Of course he finally deduces that it is in fact “some kindly of a contest to see which bunch can take that funny lookin’ little round pumpkin, and run from one end of that cow pasture to the other, without either getting knocked down or steppin’ in somethin’.”
Number 2: NASCAR
Although I’m uncertain as to the original source, it’s quite plain that NASCAR is simply “A bunch of rednecks watching another bunch of rednecks turn left.”
Number 1: Baseball
Half the game is spent standing out in the middle of a field, waiting for something to drop out of the sky, close enough so that you can run over and pick it up and throw it away.
The other half of the game is spent sitting on a bench, waiting for your turn to go stand in a small cage, armed only with a stick, while someone who doesn’t like you much throws hard things at you very fast.

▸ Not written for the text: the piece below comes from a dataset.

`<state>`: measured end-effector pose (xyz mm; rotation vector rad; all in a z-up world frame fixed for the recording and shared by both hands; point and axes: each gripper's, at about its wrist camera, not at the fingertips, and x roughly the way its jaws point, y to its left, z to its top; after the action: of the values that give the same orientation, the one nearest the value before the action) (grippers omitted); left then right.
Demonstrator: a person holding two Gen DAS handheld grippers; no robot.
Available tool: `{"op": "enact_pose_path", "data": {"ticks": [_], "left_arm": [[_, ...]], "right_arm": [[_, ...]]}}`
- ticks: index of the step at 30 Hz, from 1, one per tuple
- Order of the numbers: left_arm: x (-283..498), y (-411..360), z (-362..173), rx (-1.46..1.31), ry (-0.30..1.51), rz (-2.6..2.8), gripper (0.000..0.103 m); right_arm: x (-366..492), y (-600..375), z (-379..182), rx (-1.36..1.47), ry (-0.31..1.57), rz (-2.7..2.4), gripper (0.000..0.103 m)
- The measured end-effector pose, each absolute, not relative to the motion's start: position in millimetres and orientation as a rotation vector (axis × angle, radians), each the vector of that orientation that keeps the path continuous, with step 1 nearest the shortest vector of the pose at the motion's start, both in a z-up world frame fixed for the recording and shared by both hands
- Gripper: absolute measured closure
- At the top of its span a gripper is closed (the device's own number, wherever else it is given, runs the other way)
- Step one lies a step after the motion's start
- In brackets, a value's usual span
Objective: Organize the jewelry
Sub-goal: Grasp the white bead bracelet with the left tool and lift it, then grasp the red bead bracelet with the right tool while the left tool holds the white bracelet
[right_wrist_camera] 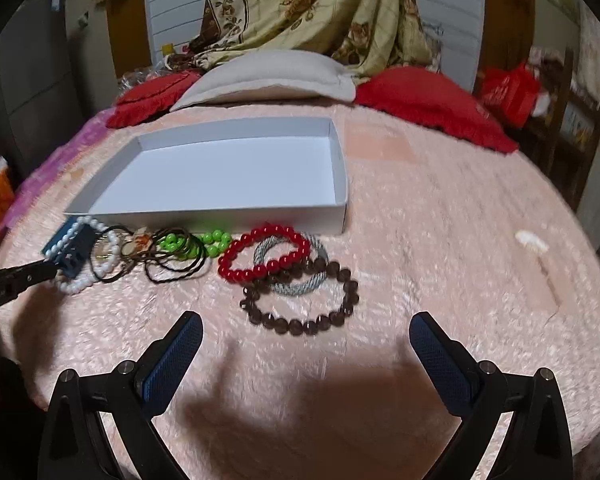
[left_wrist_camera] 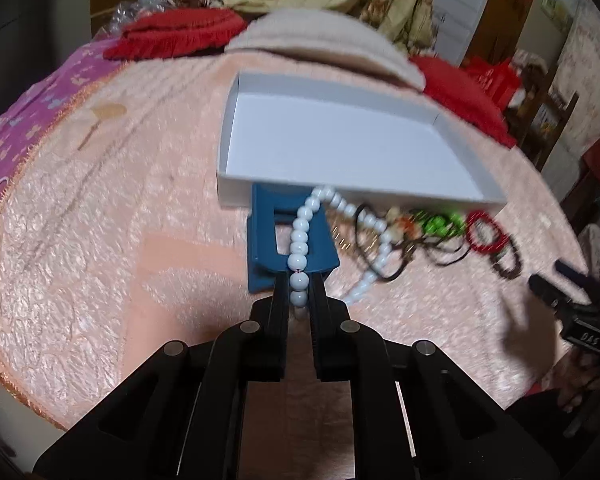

And that's the sports commentary for this evening. Back to you, Walter.
Quote for the day:
Tentative efforts lead to tentative outcomes. Therefore, give yourself fully to your endeavors. Decide to construct your character through excellent actions, and determine to pay the price for a worthy goal. The trials you encounter will introduce you to your strengths. Remain steadfast… and one day you will build something that endures, something worthy of your potential.